#### [What you are asked to do]
Pictures in the records below must be left out. Return exactly the lines from the line with "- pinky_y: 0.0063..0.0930" to the line with "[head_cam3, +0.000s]", both included.

#### [Excerpted data]
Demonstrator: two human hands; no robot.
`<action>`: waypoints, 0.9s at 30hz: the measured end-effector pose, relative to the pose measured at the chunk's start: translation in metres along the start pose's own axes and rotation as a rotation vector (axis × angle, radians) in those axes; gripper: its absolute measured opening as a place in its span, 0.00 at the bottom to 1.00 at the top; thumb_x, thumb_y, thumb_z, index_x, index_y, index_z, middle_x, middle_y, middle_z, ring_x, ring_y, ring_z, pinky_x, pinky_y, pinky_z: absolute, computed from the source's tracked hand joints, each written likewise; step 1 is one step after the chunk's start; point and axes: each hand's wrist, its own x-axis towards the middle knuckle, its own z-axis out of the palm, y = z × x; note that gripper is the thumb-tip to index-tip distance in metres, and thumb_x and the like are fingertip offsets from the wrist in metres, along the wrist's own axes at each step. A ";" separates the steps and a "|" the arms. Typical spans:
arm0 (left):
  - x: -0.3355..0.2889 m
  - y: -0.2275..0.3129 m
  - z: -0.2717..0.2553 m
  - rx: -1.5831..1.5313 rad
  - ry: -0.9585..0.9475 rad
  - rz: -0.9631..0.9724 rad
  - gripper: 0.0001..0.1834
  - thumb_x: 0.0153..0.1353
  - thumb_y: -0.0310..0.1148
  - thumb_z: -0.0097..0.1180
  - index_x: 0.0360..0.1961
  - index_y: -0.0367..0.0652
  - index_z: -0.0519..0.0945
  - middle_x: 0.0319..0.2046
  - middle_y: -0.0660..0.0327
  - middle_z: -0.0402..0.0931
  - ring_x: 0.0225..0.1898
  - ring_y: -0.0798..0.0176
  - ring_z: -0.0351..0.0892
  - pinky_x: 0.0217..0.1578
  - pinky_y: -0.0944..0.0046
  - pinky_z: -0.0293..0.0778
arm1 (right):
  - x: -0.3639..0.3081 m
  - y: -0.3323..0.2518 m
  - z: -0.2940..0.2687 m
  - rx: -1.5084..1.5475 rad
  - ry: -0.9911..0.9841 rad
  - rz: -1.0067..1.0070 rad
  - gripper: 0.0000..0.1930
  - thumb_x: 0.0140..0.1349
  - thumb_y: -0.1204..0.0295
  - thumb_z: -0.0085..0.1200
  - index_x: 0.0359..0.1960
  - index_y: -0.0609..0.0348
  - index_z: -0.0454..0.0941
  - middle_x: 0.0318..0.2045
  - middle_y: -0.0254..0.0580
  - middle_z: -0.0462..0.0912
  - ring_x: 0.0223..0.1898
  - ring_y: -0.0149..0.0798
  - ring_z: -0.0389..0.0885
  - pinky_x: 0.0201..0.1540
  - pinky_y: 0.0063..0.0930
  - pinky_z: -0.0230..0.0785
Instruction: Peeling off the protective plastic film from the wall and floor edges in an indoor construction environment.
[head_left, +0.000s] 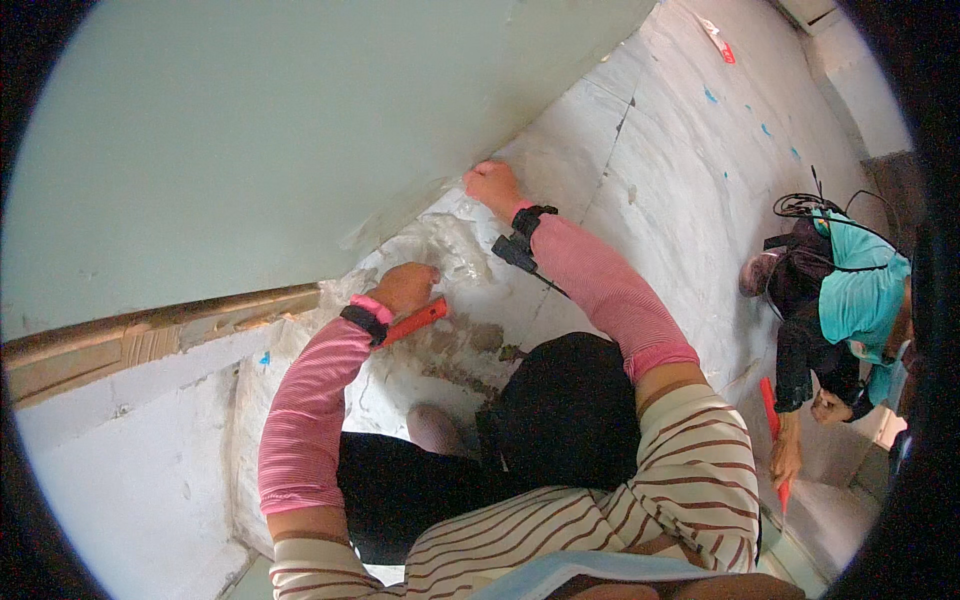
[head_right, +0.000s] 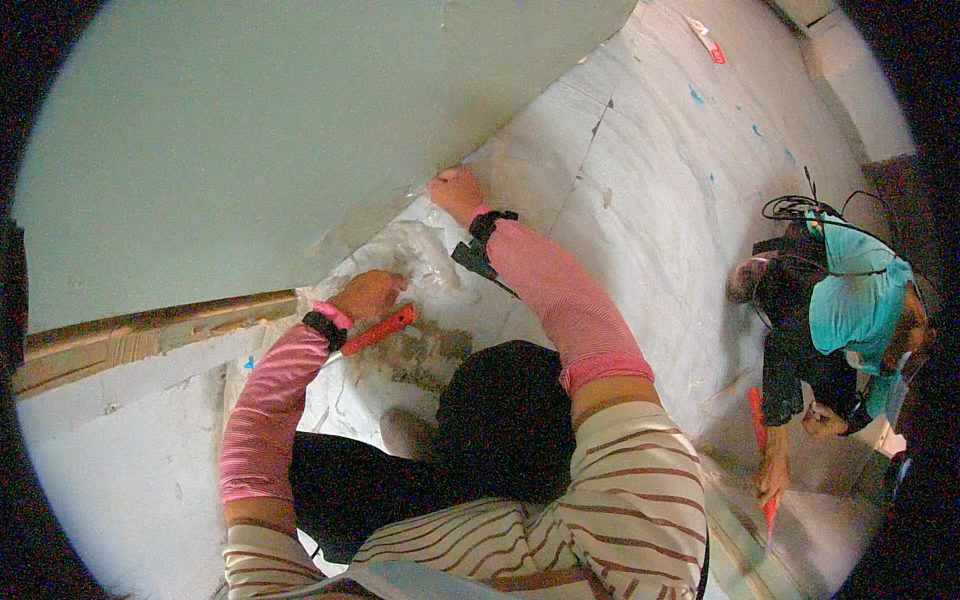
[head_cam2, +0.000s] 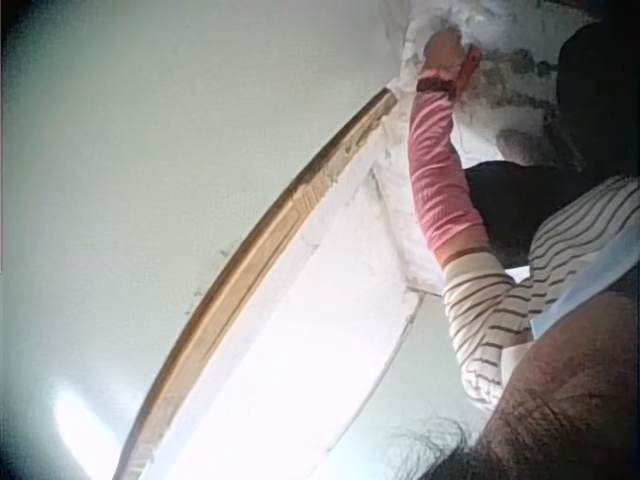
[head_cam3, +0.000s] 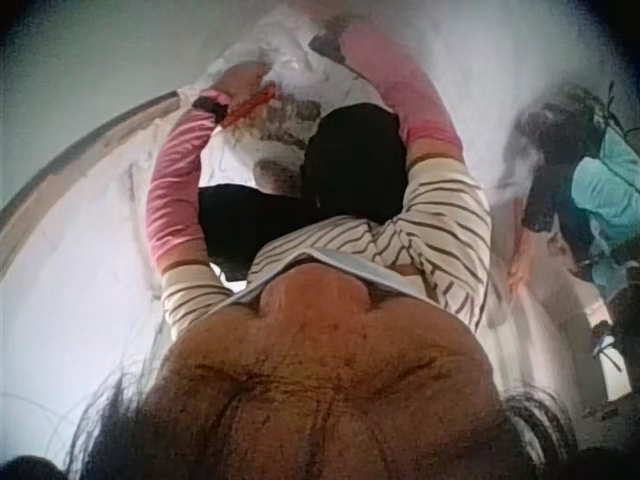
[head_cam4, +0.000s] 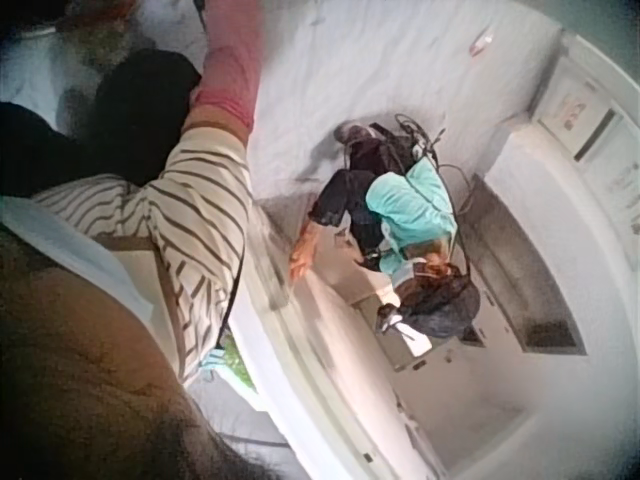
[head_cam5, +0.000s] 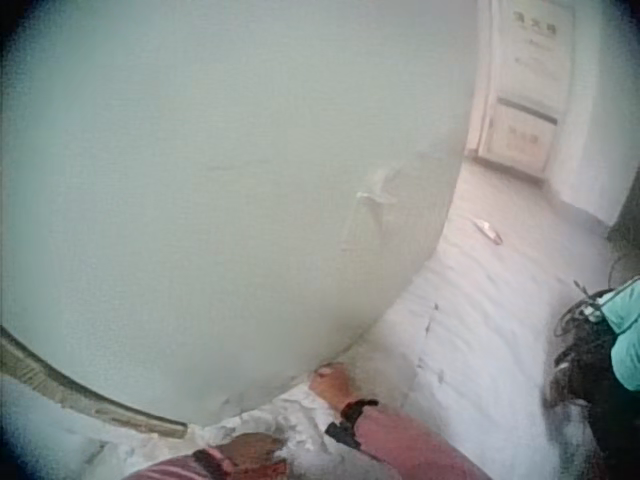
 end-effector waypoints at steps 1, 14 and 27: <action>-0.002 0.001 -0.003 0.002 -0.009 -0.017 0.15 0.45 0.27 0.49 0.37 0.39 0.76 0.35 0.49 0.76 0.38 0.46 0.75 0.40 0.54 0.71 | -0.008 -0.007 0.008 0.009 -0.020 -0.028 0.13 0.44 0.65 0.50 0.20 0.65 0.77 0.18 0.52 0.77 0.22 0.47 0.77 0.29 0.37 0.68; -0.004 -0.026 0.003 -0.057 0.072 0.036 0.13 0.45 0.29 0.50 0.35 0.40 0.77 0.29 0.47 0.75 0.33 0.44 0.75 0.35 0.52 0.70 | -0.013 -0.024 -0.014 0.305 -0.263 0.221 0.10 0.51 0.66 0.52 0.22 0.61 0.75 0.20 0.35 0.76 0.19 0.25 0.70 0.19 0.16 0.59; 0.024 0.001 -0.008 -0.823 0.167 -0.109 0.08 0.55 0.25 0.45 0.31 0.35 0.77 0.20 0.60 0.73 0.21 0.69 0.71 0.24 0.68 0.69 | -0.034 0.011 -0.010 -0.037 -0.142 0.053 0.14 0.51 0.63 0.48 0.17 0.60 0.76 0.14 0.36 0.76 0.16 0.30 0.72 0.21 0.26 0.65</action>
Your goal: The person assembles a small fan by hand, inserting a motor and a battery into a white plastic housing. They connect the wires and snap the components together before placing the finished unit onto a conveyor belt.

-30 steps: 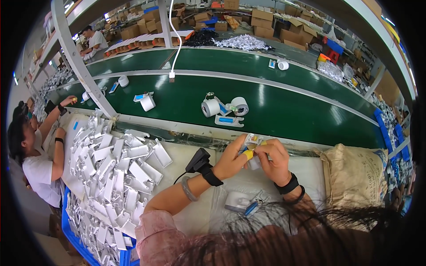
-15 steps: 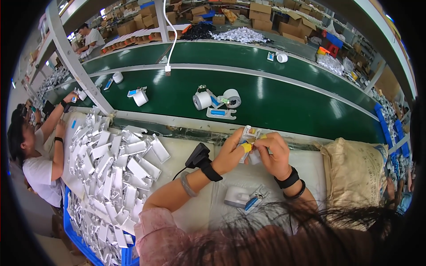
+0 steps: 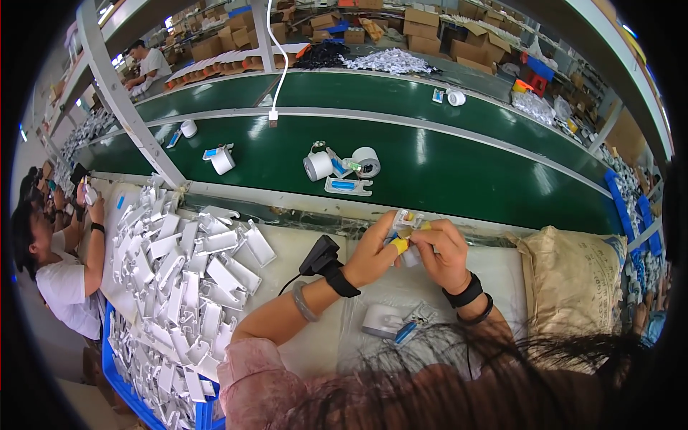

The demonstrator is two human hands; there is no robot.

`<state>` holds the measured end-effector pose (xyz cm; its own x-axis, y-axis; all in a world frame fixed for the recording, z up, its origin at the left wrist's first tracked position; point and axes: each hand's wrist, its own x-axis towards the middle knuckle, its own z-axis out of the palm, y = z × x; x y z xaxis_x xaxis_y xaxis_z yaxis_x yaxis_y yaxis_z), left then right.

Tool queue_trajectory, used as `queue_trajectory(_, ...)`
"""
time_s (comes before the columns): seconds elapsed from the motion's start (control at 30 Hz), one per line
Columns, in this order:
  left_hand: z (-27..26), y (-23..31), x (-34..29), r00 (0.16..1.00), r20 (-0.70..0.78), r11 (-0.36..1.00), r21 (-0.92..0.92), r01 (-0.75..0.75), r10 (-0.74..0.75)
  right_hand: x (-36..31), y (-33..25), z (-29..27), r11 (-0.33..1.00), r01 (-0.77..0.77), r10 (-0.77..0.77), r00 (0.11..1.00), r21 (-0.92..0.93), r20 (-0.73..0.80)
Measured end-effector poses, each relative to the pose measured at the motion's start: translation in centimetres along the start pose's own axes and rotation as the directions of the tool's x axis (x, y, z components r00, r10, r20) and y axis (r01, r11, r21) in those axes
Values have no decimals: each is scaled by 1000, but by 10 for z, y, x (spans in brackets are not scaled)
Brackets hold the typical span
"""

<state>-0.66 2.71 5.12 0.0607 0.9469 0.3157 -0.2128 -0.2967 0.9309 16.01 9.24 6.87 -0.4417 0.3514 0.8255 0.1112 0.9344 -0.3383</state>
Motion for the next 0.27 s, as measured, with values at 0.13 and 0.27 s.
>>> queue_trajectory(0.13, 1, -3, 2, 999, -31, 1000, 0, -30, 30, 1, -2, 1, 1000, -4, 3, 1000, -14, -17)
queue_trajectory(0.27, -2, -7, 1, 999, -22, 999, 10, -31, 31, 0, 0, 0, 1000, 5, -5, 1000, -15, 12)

#### [Output of the task]
  - pinky_y: 0.0063..0.0930
  - pinky_z: -0.0230..0.0785
Instruction: Peeling off the protective plastic film from the wall and floor edges in an indoor construction environment.
[head_left, +0.000s] 
[head_right, +0.000s] 
[head_cam2, +0.000s] 
[head_cam3, +0.000s] 

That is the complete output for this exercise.